The market for new psychoactive substances includes many groups of chemical compounds. In the last decade, more than 50 new substances from this group have been identified every year. According to the European Early Warning System, around 880 new psychoactive substances were monitored at the end of 2021, and more than 400 previously reported substances are detected in Europe every year. In 2021 alone, 52 new psychoactive substances were reported for the first time. It should also be noted that in the last few years there has been a marked decrease in the number of new compounds entering the market, as compared to 2014–2015, when more than 100 new substances were reported annually.

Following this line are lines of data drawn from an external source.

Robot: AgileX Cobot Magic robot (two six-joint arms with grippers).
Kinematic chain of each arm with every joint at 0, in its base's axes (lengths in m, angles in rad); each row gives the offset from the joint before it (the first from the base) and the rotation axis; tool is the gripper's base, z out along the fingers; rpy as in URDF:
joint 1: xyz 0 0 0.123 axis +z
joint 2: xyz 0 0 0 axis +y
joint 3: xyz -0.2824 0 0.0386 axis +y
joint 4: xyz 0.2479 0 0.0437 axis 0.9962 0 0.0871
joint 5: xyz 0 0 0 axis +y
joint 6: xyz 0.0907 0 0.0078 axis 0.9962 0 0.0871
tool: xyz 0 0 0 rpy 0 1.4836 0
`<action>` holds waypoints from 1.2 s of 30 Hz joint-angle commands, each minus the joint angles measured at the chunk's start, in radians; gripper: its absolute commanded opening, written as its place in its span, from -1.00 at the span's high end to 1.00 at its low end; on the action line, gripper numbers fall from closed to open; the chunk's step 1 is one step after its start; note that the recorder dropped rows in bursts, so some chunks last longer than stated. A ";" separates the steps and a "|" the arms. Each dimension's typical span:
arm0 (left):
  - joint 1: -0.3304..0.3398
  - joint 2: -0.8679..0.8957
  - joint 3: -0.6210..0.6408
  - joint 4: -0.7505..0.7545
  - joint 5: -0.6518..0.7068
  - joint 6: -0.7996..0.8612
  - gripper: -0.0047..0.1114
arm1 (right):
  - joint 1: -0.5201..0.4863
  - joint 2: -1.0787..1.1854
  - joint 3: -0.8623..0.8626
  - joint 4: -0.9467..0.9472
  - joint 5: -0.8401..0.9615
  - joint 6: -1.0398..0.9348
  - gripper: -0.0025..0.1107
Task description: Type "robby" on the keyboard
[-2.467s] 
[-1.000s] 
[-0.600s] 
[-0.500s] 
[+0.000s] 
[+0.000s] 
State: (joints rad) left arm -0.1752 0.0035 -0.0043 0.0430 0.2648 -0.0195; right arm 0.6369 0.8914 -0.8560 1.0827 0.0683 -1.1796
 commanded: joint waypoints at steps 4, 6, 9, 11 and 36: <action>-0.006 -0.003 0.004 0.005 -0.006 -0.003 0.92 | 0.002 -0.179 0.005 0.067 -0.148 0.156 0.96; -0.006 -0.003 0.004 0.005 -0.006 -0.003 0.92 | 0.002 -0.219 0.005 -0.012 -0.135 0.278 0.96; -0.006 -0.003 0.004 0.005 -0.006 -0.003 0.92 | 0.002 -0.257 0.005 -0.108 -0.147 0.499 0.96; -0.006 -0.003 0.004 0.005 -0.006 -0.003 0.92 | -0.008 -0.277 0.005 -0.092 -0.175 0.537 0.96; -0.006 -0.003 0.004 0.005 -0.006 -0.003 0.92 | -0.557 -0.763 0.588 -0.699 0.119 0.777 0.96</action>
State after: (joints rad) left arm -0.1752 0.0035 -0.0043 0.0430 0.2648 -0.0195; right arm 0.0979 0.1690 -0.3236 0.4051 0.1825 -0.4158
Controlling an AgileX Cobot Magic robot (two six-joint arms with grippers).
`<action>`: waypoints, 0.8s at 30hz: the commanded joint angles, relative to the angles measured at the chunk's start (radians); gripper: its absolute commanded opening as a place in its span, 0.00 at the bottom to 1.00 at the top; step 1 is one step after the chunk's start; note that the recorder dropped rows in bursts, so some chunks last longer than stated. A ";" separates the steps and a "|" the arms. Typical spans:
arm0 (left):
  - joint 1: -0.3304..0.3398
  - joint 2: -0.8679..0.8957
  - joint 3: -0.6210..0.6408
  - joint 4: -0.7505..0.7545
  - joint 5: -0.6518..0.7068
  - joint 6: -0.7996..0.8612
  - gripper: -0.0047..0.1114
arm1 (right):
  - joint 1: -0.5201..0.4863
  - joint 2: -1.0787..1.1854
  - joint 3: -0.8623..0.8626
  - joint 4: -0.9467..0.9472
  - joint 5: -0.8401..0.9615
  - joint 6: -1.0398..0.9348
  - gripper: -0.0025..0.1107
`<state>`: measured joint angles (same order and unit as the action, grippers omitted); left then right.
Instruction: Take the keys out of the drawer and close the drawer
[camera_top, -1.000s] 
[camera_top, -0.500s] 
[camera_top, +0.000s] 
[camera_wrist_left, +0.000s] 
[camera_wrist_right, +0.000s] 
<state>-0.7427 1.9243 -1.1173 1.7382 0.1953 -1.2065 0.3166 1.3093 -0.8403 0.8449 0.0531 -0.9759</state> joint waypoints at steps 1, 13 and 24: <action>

This may be related to the tightening of the law on the possession and marketing of new psychoactive substances in many countries [1].

Only in recent years have governments in many countries begun to introduce legislation to ban NPS drugs. Previously, these substances were treated by recipients as “legal” alternatives to “classic” drugs. In Poland, regulations prohibiting most substances from this group were introduced in August 2018 and since then new substances have been added to the list of controlled substances every year. Compounds that are among the most popular on the current NPS market are synthetic cathinones; their mode of action involves amphetamine-like or cocaine-like stimulation. The literature on the subject contains numerous reports on the effects of cathinone derivatives and reports of overdose cases [2,3,4,5,6,7].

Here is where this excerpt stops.